People buy from people. It’s an old business adage that still holds true today: Trust and relationships are the foundation of insurance. A deeper agent-customer relationship means more products sold over a longer period. It is critical to understand that trust extends to the digital world, especially social media.
In today’s environment, it’s not enough to release content from your carrier’s social accounts and hope that users will connect with it. Your strategy should include agents, the advisors who build relationships with customers in their communities. Enabling agents to use social media to engage and form relationships with existing and potential customers opens the door to agent-centric digital sales. As part of a larger digital strategy, a social selling program for resellers helps establish their presence in the digital environment, demonstrating thought leadership, building relationships and ultimately growing business.
As digitization continues to be a hot topic, one thing remains stable: the role of the agent. While many customers are used to buying auto coverage online, for example, this is not the case as their needs mature. Just because the customer is digital-first doesn’t mean they don’t want human guidance, especially when protecting their future.
Social selling is a powerful addition to an agent’s toolkit. After all, most consumers spend roughly two and a half hours online daily. So agents who engage their online networks through social media are more likely to expand their prospects and relationships with clients.
However, it is not enough to appear in digital spaces. “Being there” is a great first step, but it doesn’t reinforce building trust in a systematic, measurable way. Instead, you should create digital marketing strategies that are based on social media and social selling as powerful sales tools.
Here are some key steps:
1. Determine the social maturity of your agents.
There will always be different levels of social media experience from an agent’s perspective. From skeptics to hobbyists and experts, evaluating and segmenting your agent pool is critical before building a social selling program.
Agents who are most comfortable and active on social media often become early adopters and advocates of internal social selling programs and digital marketing strategies. With some education and profile optimization, this elite team is an amazing tool to get more participation. Getting them started with social selling before their peers allows them to gain experience with the process, build interest and better advocate for the strategy.
2. Educate agents on the value of social media as a sales tool.
Agents may assume that because they have social accounts for their business, they must sell on social. They are not. Social selling is much more than “maintaining” a social media account. Consistently publish organic content, strategically interweaving paid advertising and audience engagement. Just like building personal relationships, value comes in conversations and connections. Agents must continuously engage and turn these conversations into digital relationships to grow their business.
It’s worth the effort to educate your agents about the unique benefits social selling can bring to their roles. Patience and demonstrating value are key. One way to demonstrate this value is by sharing some eye-popping social selling statistics: 80% of marketers who achieved at least 150% of their goals said they consistently used technology to connect with consumers. This statistic is hard for ambitious, high-performing agents to ignore. More agents will be willing to engage in social selling when they believe it may directly affect their salary, promotions and commissions.

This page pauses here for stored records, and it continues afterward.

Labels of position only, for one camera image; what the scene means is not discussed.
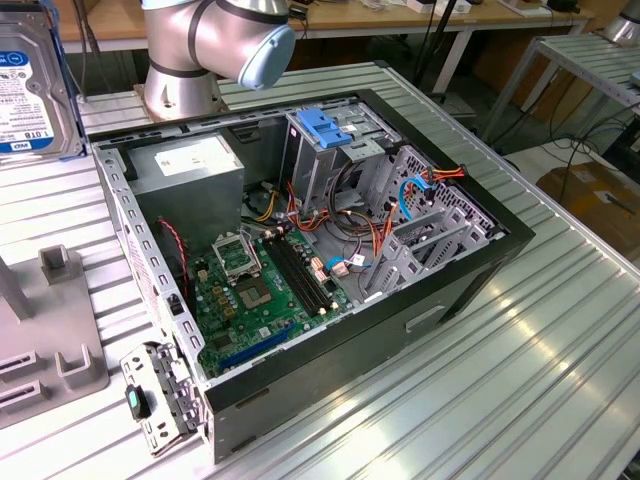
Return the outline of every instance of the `blue pcie slot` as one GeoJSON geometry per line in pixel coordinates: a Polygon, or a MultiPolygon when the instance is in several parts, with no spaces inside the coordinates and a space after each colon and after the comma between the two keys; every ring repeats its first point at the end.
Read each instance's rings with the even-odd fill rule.
{"type": "Polygon", "coordinates": [[[293,322],[291,325],[280,330],[278,333],[274,333],[269,338],[265,338],[261,342],[256,343],[255,345],[241,352],[234,353],[233,355],[231,355],[228,358],[225,358],[224,360],[221,360],[220,368],[222,369],[229,368],[239,363],[242,363],[245,360],[250,359],[251,357],[255,357],[256,355],[259,355],[269,350],[270,348],[275,347],[279,343],[284,342],[289,336],[289,332],[293,330],[295,326],[296,326],[296,323],[293,322]]]}

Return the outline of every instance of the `blue cable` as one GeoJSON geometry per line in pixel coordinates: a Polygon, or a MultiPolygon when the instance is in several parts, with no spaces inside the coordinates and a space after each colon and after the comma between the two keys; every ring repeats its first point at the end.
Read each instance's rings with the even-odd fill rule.
{"type": "Polygon", "coordinates": [[[398,194],[398,203],[400,204],[400,210],[402,210],[402,213],[404,214],[405,217],[407,217],[408,220],[411,220],[411,214],[409,213],[409,209],[407,208],[407,205],[404,203],[404,187],[406,187],[407,183],[414,184],[423,192],[425,191],[426,187],[429,185],[425,183],[424,180],[419,182],[415,178],[407,178],[400,185],[400,193],[398,194]]]}
{"type": "Polygon", "coordinates": [[[344,258],[342,257],[333,257],[331,260],[329,260],[327,262],[327,264],[325,265],[327,270],[331,270],[333,267],[336,266],[336,264],[340,263],[344,261],[344,258]]]}

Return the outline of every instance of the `wooden table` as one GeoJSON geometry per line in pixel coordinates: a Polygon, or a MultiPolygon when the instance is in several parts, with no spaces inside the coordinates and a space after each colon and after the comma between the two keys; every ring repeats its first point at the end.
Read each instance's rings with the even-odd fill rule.
{"type": "MultiPolygon", "coordinates": [[[[458,33],[434,90],[446,90],[471,35],[477,30],[571,26],[570,34],[577,34],[591,17],[588,11],[574,15],[555,12],[553,17],[523,17],[500,5],[497,0],[485,0],[482,5],[471,7],[468,14],[452,15],[445,31],[458,33]]],[[[432,31],[435,31],[439,19],[434,15],[432,31]]],[[[429,15],[401,6],[374,11],[358,0],[349,0],[346,4],[309,5],[308,21],[305,38],[336,38],[424,33],[429,15]]],[[[147,48],[144,14],[135,0],[102,0],[89,13],[89,22],[104,51],[147,48]]],[[[298,38],[302,37],[302,22],[291,19],[290,24],[298,38]]],[[[62,23],[60,32],[65,50],[68,53],[80,52],[80,36],[75,24],[62,23]]]]}

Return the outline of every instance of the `motherboard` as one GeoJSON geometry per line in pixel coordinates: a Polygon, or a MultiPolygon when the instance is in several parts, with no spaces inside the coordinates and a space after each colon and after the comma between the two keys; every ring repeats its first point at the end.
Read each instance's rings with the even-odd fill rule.
{"type": "Polygon", "coordinates": [[[352,307],[333,280],[317,279],[314,252],[300,232],[240,238],[233,244],[235,237],[225,238],[222,247],[216,242],[211,253],[189,262],[197,274],[196,322],[206,342],[200,362],[211,377],[352,307]],[[233,273],[254,263],[259,269],[233,273]]]}

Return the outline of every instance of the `yellow cable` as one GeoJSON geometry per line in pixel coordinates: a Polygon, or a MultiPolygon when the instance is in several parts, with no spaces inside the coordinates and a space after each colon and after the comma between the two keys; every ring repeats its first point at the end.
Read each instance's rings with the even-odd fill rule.
{"type": "Polygon", "coordinates": [[[271,193],[271,201],[269,202],[269,208],[267,208],[267,211],[264,212],[264,214],[262,214],[258,218],[256,218],[257,222],[264,222],[265,220],[267,220],[268,218],[271,217],[271,215],[273,214],[273,207],[274,207],[275,201],[276,201],[276,195],[278,195],[278,192],[276,192],[274,190],[271,193]]]}

3. Invest in a comprehensive social selling platform
Social selling at scale can seem overwhelming to even the most seasoned leaders. Understanding that not all social media management tools are created equal is the best place to start. Finding a platform dedicated to social selling, especially one that is industry specific, is key.
A solid social selling tool should do several things. This should enable a small and powerful team of marketers to manage a robust library of content, analyze the broader value story of social selling through agents, and monitor and archive from a compliance and regulatory perspective. Above all, it should be easy for agents to use.
Once you’ve chosen a social selling platform that does all of these things, it’s a good idea to run some tests with your expert social media users (the agents who are first identified as active on social media). Starting with a concentrated group of agents allows everyone involved to learn social selling tool shades before scaling. Once the initial user group is up and running, it’s easy to bring more agents into the process.
4. Collect data and optimize over time.
Getting your agents to believe in social media as a powerful relationship building tool is the foundation of any successful social selling program. Building a content library to help position them as thought leaders on their social networks is the next layer. Once agents have embraced the concept of social selling and are posting regularly, you can establish metrics about what social selling means to your organization.
It is important to follow up social selling like any other marketing or sales program. You can set general launch KPIs such as agent adoption, primary content usage, and engagement. More KPIs can be added to the mix later, such as return on ad spend and leads generated.
Finally, it’s important to make sure agents know that social selling is a slow and steady process. The power of social selling grows over time – as do trust and good relationships. When done correctly and patiently, it can move the sales needle in trackable ways.
Whether in person or online, consumers will always appreciate the guidance of a trusted advisor. Building that trust and delivering value through effective social selling A strategy with the above steps is critical to establishing your agents’ positions in the digital environment. Some things change in business, but others never do: “People buy from people” will always be true.